Finally, after more than three years of talking about this site I am ready to launch it. For those who have listened to me talk about it all this time, thanks for listening and thanks for all your good advice.
I grew up in Florida, in Gainesville, and spent my childhood looking for shark's teeth in Hogtown Creek and camping on the Suwannee River. We fished in the lakes and rivers in our Chris Craft and sometimes roared out the mouth of the river into the Gulf of Mexico where we once threw a prop and were stranded on the shallow sandbar. My father stood waist deep in the Gulf as the tide began to rise and he repeatedly slipped under the boat, holding his breath while he managed to get a new prop on the motor. My mother and I held our breath when he did. Just in the nick of time, or so it seemed to me, he got it fixed and pulled himself into the boat, shaking water all over us and laughing. We went back up the river, probably to Clay Landing or maybe Fowler's Bluff and by dark were sitting by a campfire, safe from the grabbing fingers of the sea. Were we in any real danger? I thought so. I imagined floating out to sea, pulled far from sight of land with no way to get home.

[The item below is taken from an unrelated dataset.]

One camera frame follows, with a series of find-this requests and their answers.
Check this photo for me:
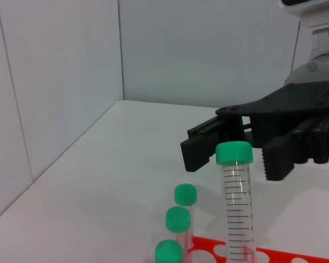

Turns out, getting home is what it's always about in one way or another and that's what this site is about for me — a way to get home to the place (real or remembered) where my heart beats to the same rhythm as the land and water around me.
3 Comments
Hal Cauthen
8/15/2013 02:08:28 am
I grew up just up the road -- 441 -- from Gainesville, in 'Lotch'u'ah', which is more or less how we said 'Alachua'. More accurately it would have been La Chua, from the Spanish colonists who began cattle ranching in the Paynes Prairie area.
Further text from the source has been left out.